This article covers the various performance metrics displayed by the Performance Analysis Dashboard and Performance Analysis Overview, and how to interpret different metric values and combinations of values across different metrics for SQL Sentry.
Note: For Mode: S = Sample and H = History.
SQL Server Metrics
|SQL Server Activity||User Connections||The total number of connections established to the SQL Server. Details for each connection can be viewed by querying the sys.dm_exec_connections DMV.|
|SQL Server Activity||Blocked Processes||The total number of blocked processes detected on the SQL Server. The Dashboard is designed to give you information about the number of blocked processes. The Blocking SQL tab should be used for in depth troubleshooting of any blocking issues.|
|SQL Server Activity||Batches||The total number of select, insert, or delete statements per second, including those inside a stored procedure. The name is somewhat misleading since it doesn't represent batches (groups of multiple statements) in the traditional sense. It's one of the best measures of overall activity on a SQL Server.|
Over 1000 Mb per second is generally considered moderate to high activity. A 100Mb network can reach saturation at around 3000 Mb per second.
If high, use QuickTrace™ to determine which applications, hosts, etc., are responsible.
|SQL Server Activity||Transactions||The total number of transactions per second across all databases on the server. A transaction can be either a user-defined statement block surrounded by a BEGIN TRAN and END TRAN, or an individual DML statement (insert, update or delete).|
Compare with batches per second. On systems with high DML you typically want to see a low ratio of transactions to batches. A low ratio indicates that the individual statements are being bundled together, and can result in dramatically higher throughput and reduced IO due to log flushes.

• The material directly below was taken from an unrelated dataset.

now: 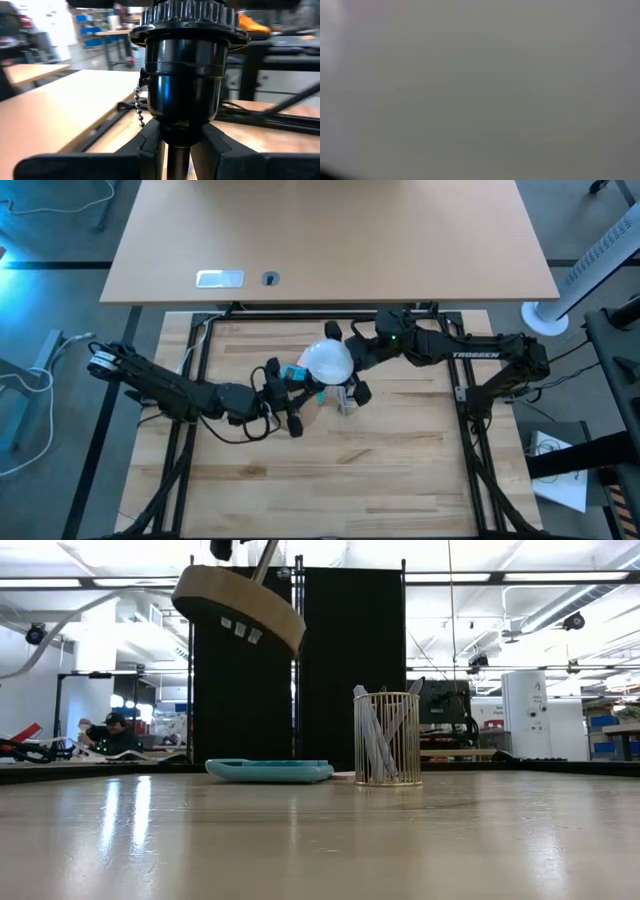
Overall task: Screw lightbulb
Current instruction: Insert the lightbulb into the black table lamp
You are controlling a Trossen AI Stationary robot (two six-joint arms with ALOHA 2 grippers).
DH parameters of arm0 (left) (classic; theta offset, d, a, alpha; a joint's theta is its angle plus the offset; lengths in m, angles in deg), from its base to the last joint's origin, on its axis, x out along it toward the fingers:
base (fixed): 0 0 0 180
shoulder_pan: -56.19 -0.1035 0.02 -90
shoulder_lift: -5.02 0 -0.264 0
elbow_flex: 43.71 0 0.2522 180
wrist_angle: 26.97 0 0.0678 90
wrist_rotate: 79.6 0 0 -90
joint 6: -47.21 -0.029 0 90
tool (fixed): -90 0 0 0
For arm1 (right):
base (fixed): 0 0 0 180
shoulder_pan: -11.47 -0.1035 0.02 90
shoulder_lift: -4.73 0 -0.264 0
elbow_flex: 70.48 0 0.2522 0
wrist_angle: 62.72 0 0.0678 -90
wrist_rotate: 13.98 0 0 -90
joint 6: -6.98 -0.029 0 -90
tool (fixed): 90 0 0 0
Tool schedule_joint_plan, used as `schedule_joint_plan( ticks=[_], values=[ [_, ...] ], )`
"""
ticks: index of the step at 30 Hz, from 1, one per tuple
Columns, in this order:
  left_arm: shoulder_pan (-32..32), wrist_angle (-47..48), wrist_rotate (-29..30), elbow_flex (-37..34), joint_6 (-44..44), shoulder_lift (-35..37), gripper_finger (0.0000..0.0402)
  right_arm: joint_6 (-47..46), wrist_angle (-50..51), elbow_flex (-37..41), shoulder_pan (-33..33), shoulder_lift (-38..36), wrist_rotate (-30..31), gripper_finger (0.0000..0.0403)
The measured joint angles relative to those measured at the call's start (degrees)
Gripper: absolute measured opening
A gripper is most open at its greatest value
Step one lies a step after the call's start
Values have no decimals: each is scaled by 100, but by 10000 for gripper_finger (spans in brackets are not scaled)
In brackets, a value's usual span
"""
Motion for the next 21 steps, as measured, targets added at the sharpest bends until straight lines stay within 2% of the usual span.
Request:
schedule_joint_plan(
  ticks=[4, 6, 11, 21],
  values=[
    [-63, -27, 618, 0, -161, 26, 61, -15, -35, 0, -38, 0, 801, 143],
    [-163, -26, 748, 0, -194, 26, 61, -27, -22, 2, -47, 0, 1165, 143],
    [-509, -72, 802, 0, -238, 26, 61, -356, -118, 9, -47, 0, 2108, 129],
    [-1222, -159, 719, 9, -623, -108, 61, -1099, -191, 20, -62, 62, 4211, 140]
  ],
)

Transactions per second can be higher on SQL Server 2005 and 2008 due to increased system process activity.
If high, use QuickTrace to determine which applications, hosts, etc., are responsible.
|SQL Server Activity||Compiles||The total number of initial compiles and recompiles per second. The value should generally be < 10 percent of batches per second. Higher values indicate plan reuse is low, and will generally correlate with high CPU, since plan compilation is a CPU intensive operation. It may also correlate with low cache hit ratios for object and/or SQL plans (see "Plan cache hit ratios" below).|
It can also be a strong indicator of memory pressure, since there may not be enough room to keep all plans in cache.
If you see consistently high compiles, run QuickTrace and sort results by Cache misses/sec, then expand details to view the actual queries or procedure calls that are causing the misses, which will be highlighted.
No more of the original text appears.